Directions
Search the data below for the word "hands" and copy each line that holds it.

Dataset extract
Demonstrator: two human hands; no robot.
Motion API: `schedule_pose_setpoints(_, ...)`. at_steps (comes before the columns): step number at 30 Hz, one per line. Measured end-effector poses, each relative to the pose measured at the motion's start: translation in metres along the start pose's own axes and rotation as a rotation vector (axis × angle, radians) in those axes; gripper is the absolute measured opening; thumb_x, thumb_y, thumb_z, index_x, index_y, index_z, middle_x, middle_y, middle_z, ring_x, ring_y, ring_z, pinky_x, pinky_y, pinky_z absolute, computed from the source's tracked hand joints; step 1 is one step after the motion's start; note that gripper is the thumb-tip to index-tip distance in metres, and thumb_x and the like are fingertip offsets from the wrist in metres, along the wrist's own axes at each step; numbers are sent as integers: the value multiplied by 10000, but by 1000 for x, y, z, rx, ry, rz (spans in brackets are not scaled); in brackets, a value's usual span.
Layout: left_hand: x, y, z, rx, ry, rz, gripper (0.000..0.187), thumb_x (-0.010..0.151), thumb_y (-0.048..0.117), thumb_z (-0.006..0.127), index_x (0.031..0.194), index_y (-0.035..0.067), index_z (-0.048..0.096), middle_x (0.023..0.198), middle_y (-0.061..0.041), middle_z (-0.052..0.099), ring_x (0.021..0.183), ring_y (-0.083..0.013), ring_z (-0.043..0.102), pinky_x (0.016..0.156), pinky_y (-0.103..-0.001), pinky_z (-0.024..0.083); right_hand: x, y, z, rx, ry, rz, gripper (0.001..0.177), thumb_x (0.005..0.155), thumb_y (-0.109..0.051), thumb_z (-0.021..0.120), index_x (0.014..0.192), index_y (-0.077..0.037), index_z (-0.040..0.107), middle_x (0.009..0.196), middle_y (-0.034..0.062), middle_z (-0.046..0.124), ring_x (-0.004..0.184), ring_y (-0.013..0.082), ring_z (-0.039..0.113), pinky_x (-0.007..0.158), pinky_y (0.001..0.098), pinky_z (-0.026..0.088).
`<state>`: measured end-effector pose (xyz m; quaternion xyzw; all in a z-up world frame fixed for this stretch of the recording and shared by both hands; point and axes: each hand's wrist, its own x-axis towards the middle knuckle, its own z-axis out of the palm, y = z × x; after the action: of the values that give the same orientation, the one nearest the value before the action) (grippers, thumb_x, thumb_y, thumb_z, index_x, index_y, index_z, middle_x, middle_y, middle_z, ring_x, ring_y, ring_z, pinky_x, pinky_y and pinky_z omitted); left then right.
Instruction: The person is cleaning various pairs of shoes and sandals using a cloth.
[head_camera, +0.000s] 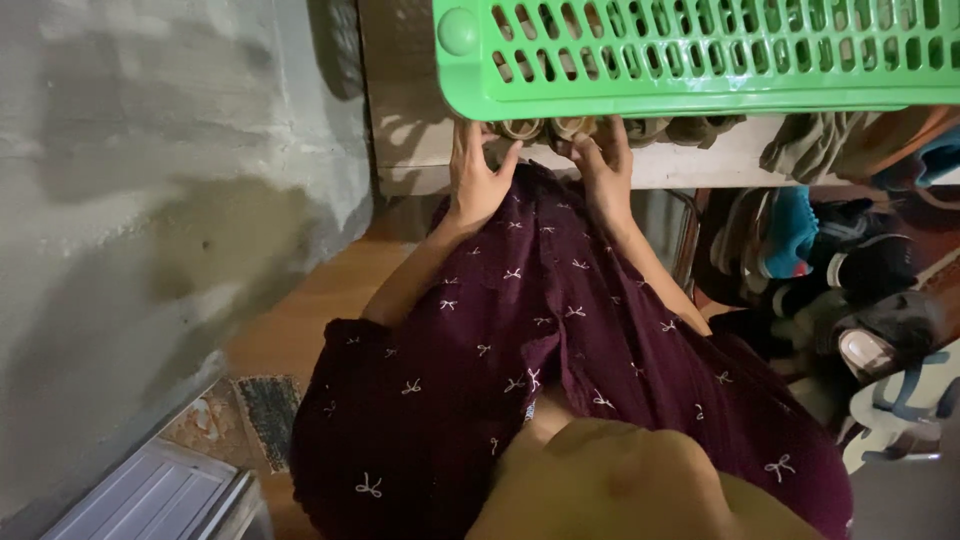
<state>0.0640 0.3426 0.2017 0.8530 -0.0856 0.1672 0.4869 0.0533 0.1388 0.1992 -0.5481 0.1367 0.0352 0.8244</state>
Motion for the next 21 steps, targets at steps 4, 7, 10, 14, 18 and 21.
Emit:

Answer box
Demonstrator: two human hands; no robot.
`<state>`: measured end-effector pose (xyz m; quaternion xyzw; all in a z-up world frame fixed for this stretch of the recording and shared by both hands; point and axes: each hand's wrist, its own x-axis towards the middle knuckle, its own z-axis out of the palm, y = z × x; after the action: of the values that give the same orientation, the one nearest the value before the action) (grippers, thumb_x, thumb_y, thumb_z, index_x, index_y, index_z, middle_x, middle_y, middle_z, ring_x, ring_y, ring_z, pinky_x, pinky_y and pinky_z omitted); left then right.

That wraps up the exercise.